The United Nations held its first general assembly special session on drugs since 1998 this week at the behest of drug war ravaged nations like Mexico and Columbia who called for a global rethinking on the punitive prohibition of drugs, citing the destructive impact of the war on drugs. For three days in New York City this week, international leaders negotiated an agenda to push world policy towards harm reduction in regards to drug use rather than zero tolerance criminalization.
A few hundred miles further north, Maine's Republican Governor Paul LePage shocked even his most cynical critics, when he vetoed a bill that will allow pharmacists to dispense a safe and effective anti-overdose drug without a prescription.
Passed with unanimous consent from the state legislature, L.D. 1547 would make Naloxone hydrochloride –sometimes known by its brand name, Narcan - available without a prescription.

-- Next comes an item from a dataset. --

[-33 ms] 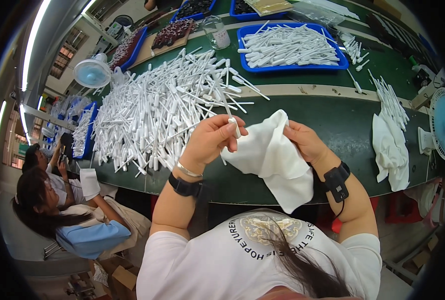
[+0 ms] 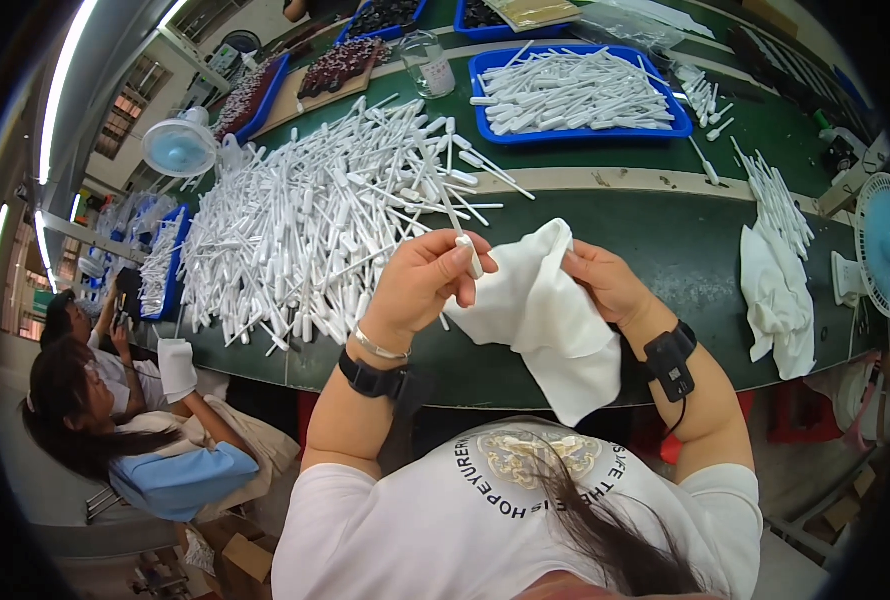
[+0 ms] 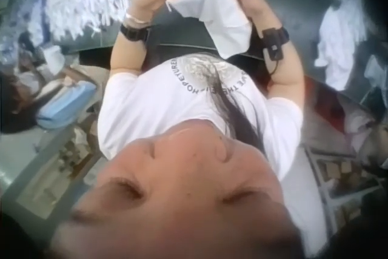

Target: The person picks up a white plastic component from a pile, wipes it with a cloth, and places it into a blue tray. This process is repeated with several more components throughout the video.

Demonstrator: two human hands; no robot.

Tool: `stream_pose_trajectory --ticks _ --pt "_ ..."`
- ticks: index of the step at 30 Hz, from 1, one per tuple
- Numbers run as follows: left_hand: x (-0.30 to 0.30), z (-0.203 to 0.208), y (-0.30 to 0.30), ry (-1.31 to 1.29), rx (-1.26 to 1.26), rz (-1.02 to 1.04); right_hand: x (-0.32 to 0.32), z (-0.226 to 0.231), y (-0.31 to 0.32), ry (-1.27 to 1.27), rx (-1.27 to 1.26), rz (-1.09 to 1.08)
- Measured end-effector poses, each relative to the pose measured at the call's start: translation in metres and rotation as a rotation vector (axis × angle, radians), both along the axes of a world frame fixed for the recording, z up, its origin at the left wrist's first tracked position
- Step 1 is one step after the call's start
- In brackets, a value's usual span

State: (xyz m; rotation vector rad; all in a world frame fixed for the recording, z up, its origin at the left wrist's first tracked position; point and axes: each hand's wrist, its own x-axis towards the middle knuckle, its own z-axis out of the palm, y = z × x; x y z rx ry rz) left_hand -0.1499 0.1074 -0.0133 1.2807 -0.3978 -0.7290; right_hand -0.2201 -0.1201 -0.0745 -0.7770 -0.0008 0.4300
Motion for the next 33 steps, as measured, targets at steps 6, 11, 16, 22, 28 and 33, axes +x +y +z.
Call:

The drug has proven to be an effective antidote for heroin and opioid overdoses. Usually used as an injection or a nasal spray, the fast-acting drug can quickly reverse the symptoms of a heroin overdose. It usually works within five minutes of being injected, MSNBC's Steve Benen explains:
Drug overdose deaths in Maine soared by 31 percent in 2015, reaching a new high of 272 fatalities that was fueled by a near doubling of heroin deaths.
As The Portland Press Herald reported, Maine's legislation was recommended by CVS pharmacies, which received a letter from Independent Senator Angus King, “asking the chain to expand the availability of the antidote. The bill got support from both law enforcement and health organizations during the legislative hearing.”
But explaining his opposition to this potentially life saving legislation, Gov. LePage argued that “Naloxone does not truly save lives; it merely extends them until the next overdose.”
“Creating a situation where an addict has a heroin needle in one hand and a shot of naloxone in the other produces a sense of normalcy and security around heroin use that serves only to perpetuate the cycle of addiction,” LePage argued in his veto.
The legislation would have also allowed police and fire departments to obtain a supply of naloxone for emergency overdose calls and the bill provided immunity to pharmacists and health care professionals who dispense the antidote when “acting in good faith and with reasonable care.”
The director of national affairs for the Drug Policy Alliance, Bill Piper, said that by vetoing L.D. 1547 LePage essentially said that “saving lives perpetuates addiction and that it is better to let people die.”
“If your daughter were to die of an overdose, or your daughter’s best friend were to die of an overdose, would you hold on to the belief that you acted appropriately in barring access to naloxone for that child?” said Mark Publicker, the former president of the Northern New England Society of Addiction and current editor-in-chief of the American Society of Addiction Medicine magazine, criticizing LePage's heartless veto. “The little girl, who your daughter grew up with, dies of an overdose because you voted to limit access to a life-saving drug. How’s that going to feel?”
LePage vetoed similar lifesaving legislation in 2013 and has repeatedly dismissed the harm reducing impact of Naloxone.